Measuring the usable maximum packet size across Internet paths
Gorry Fairhurst
20 min
Aaron Falk: Some of the problems are in the network, some are in the
end-systems. Are you doing anything to fix this. -> Gorry thinks there are
some things that may be simple to fix, but the real solution is to address this
in the transport. Yoshifumi Nishida: Can we know where it happens and what
variations? -> Gorry answered that yes they have data for which hops.
Lorenzo: ICMP is unfixable which you show. Transport is the layer that can do
something. Important to not blackhole, and do not introduce latency. Thus start
small and do probe in parallel. The cost for failing is to high, thus the 1280
clamping in a lot of service for IPv6 -> Gorry: yes that is what DPLMTUD
does. Jana Iyangar, Fastly: What Lorenzo said is important. Not relying on ICMP
is the right way. Gorry doing SCTP and UDP is actually simpler as they normally
allow probe packets, while TCP has issues sending non data probe. Working on
QUIC to test the algorithm. Erik Nygren: Based on what you measured, do you get
any use out of path signaling, like MSS clamping. -> Gorry: It would be good
with a path signal, but MSS clamping is not the right signal, only a
side-effect. Ron Bonica is working on an IPv6 stack signal.

When the Dyke breaks: dissecting DNS Defenses during DDoS
Giovane C. M. Moura
20 min

Jon Reed: What if one authoritative server of several is hit. -> Results in
paper for this. Treated recursive layer as one block. Robert Kisteleki, Ripe
NCC: Put in measurements to be able to detect if the root servers are hit. Paul
Hoffman: I like the measurements, but not the conclusions. Due to the answer is
that one works, should have more focus on getting one authoritative instance
working. Jinmei Tatuya: Did you get information for the caches. The methodology
allows for determine what is coming from caches and what is not. If one change
what is provided from the caches, then one can determine what has been
stretched. Mark?, NL?: In the Netherlands we had an incident where the
recursive was unable to reach the authoritative, due to a DDoS on the recursive
uplink.  A: Depends on the recursive, but hard to answer based on this material.

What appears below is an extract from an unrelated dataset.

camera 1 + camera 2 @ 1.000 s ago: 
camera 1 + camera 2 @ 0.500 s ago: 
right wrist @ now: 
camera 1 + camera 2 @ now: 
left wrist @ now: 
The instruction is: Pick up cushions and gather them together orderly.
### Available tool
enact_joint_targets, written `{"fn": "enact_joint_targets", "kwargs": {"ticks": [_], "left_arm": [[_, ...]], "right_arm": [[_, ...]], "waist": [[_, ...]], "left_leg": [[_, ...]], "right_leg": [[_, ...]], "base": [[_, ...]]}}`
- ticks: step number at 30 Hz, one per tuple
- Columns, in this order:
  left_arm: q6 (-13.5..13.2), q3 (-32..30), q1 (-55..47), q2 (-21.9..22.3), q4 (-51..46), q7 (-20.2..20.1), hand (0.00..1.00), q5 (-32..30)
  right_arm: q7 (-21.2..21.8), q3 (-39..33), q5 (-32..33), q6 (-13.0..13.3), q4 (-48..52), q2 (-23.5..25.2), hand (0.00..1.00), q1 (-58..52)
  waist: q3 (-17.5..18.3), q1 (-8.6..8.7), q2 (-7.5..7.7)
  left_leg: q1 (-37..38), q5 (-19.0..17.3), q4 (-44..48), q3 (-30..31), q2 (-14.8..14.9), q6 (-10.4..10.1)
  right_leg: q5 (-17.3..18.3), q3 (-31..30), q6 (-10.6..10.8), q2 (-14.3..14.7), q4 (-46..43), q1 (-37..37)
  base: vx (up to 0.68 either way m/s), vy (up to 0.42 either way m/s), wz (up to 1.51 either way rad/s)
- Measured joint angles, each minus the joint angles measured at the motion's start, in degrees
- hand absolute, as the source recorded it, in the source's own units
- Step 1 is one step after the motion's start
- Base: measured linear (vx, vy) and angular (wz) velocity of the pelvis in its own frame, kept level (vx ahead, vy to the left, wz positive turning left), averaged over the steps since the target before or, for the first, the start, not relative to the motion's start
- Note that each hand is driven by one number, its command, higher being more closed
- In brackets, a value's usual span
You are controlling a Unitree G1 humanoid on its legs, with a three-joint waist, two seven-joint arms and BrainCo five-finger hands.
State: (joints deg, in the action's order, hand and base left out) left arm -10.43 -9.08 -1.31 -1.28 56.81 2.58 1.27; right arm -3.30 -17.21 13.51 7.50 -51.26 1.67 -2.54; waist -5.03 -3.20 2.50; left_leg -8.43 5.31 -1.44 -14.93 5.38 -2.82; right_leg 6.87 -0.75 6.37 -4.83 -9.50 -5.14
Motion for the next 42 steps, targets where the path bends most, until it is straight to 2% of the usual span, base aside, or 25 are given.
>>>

Finding the source of DNS resolver users that were using old DNSSEC keys
Wes Hardaker
20 min

Roy Arends, ICANN: Double signing is not the only problem. The issues is when
you stop signing with the old key. Github contains a lot of cruft. Those 2000
results are only 300 unique files. Some of the repositories are very popular
and have been forked a lot. Davi?: Many are likely aware of the announcement,
but not the work that is being done. IOT devices appear to have a similar
problem with updates and trust anchors.  -> Wes: What is clear is that there
needed to be a longer time period to prepare for the roll over. After the
actual roll over there will be need to consider these issues more.